→ PROBLEM STATEMENT
Your answer must be every line of the data below that holds the string "black", copied exactly.

[Items from a data source]

____________

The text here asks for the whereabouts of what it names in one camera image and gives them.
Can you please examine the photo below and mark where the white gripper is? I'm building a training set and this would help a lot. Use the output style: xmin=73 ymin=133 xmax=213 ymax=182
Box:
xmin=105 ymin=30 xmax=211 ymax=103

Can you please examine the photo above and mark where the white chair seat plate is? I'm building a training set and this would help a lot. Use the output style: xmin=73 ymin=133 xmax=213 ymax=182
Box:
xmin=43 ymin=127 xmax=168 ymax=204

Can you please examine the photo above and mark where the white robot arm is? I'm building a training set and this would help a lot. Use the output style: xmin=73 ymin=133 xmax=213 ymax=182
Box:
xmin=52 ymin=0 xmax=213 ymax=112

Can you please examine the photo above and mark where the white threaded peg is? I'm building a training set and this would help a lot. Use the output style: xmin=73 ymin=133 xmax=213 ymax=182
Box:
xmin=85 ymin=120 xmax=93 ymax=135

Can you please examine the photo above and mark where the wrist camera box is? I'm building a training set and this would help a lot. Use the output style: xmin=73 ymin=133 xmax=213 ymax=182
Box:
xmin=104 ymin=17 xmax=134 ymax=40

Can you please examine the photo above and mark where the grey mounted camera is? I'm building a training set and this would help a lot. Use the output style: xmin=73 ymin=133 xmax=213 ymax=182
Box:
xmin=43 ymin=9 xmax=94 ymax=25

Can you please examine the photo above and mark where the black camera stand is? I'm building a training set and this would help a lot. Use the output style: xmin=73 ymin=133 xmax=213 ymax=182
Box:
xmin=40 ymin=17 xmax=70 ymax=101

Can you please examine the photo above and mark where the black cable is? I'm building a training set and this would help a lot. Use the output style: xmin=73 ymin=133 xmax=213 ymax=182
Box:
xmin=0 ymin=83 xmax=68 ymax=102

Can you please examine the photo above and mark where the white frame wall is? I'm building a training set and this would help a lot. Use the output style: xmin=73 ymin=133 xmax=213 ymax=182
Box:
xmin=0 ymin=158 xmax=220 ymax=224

____________

→ ANSWER FOR THE TASK
Can you please examine the photo above and mark where the black camera stand is? I'm building a training set and this would help a lot. Use the output style: xmin=73 ymin=133 xmax=213 ymax=182
Can you please examine the photo above and mark where the black cable is? I'm building a training set and this would help a lot. Use the output style: xmin=73 ymin=133 xmax=213 ymax=182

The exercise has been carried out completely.